Berita Papua, Jayapura — Peringatan Hari Kebangkitan Masyarakat Adat Nusantara (HKMAN) ke-27 yang jatuh pada 17 Maret 2026 diwarnai dengan aksi nyata memperkuat persatuan lintas komunitas di Kota Jayapura. Asosiasi Masyarakat Adat Nusantara (AMAN) Daerah Jayapura menggelar kegiatan berbagi kasih dan buka puasa bersama bersama Paguyuban Nusantara di Waena, Kota Jayapura, Senin (16/3/2026).
Momen ini menjadi istimewa karena dihadiri langsung Ketua Pengurus Daerah AMAN Jayapura, Benhur Yudha Wally, yang juga merupakan anggota Dewan Perwakilan Rakyat Provinsi Papua dari unsur masyarakat adat.
Kedatangannya disambut hangat oleh warga Paguyuban Nusantara yang terdiri atas perantau dari berbagai daerah di Indonesia dan kini menetap di ibu kota Provinsi Papua tersebut.
Dalam sambutannya, Benhur Yudha Wally menegaskan bahwa HKMAN bukan sekadar seremoni tahunan, melainkan refleksi atas perjalanan panjang perjuangan masyarakat adat dalam memperoleh pengakuan dan penghormatan atas hak-hak mereka.

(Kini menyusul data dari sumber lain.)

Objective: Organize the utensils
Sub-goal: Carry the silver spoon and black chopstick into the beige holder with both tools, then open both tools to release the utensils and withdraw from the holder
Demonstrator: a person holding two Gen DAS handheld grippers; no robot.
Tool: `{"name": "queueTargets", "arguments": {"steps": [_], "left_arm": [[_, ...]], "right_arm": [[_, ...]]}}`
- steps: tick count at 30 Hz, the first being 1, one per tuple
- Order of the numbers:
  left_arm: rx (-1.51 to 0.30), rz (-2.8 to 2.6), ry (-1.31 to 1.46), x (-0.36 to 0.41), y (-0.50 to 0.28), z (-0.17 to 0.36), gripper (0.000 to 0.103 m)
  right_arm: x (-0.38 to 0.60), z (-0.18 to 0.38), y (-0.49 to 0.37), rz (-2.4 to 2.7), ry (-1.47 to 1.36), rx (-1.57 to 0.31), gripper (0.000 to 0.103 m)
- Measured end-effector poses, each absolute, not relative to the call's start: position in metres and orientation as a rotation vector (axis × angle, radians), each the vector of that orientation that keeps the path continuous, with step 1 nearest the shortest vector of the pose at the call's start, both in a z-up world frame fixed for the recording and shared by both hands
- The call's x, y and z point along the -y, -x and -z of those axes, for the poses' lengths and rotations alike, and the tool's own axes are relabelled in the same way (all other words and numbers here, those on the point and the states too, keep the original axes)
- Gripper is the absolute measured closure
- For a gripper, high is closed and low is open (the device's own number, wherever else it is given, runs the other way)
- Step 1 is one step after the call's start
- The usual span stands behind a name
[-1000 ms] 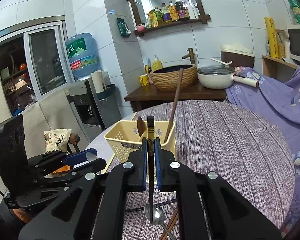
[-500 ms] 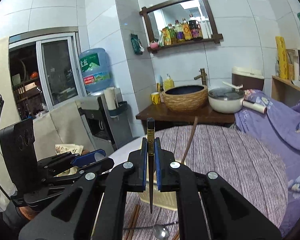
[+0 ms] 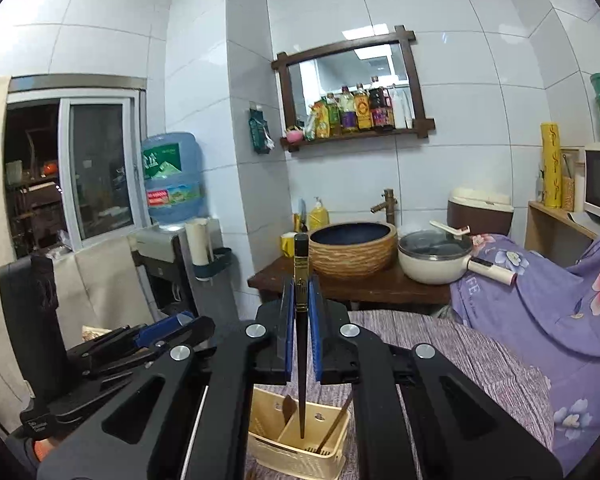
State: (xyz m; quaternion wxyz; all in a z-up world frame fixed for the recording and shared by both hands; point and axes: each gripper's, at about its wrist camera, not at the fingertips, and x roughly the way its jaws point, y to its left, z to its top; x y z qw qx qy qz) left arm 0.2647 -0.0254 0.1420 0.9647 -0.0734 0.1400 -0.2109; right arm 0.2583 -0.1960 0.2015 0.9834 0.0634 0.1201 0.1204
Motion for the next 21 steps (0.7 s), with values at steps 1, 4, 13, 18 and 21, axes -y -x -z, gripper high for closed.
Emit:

“Tidak ada perbedaan dari segi manapun, baik suku, ras, maupun agama. Kita merupakan masyarakat adat yang memiliki kesatuan yang tak bisa dipecah-pecahkan,” ujar Benny.
Pria yang juga menjabat sebagai anggota DPRP utusan masyarakat adat itu menekankan pentingnya hidup berdampingan, saling menghargai, dan menghormati satu sama lain.
Menurutnya, meskipun para anggota Paguyuban Nusantara berasal dari berbagai daerah di tanah air, dalam konteks masyarakat adat, mereka adalah satu jiwa dan satu raga.
“Perjuangan kita pun sama: agar dihargai dan dihormati di dalam negara,” tegasnya.
Benny berharap, agar negara segera mengesahkan Rancangan Undang-Undang Masyarakat Adat (RUU MA) sebagai bentuk perlindungan hukum yang konkret bagi komunitas adat di seluruh Indonesia.
“Kita semua berjuang, supaya RUU Masyarakat Adat disahkan oleh negara,” ucapnya disambut perhatian penuh para hadirin.
Pemilihan lokasi kegiatan di Paguyuban Nusantara Waena serta pelaksanaan yang bertepatan dengan buka puasa bersama dinilai memiliki makna simbolis yang kuat. Hal ini menunjukkan adanya jembatan silaturahmi yang kokoh antara masyarakat adat asli Papua dengan para perantau yang juga memiliki akar budaya adat dari berbagai wilayah Nusantara.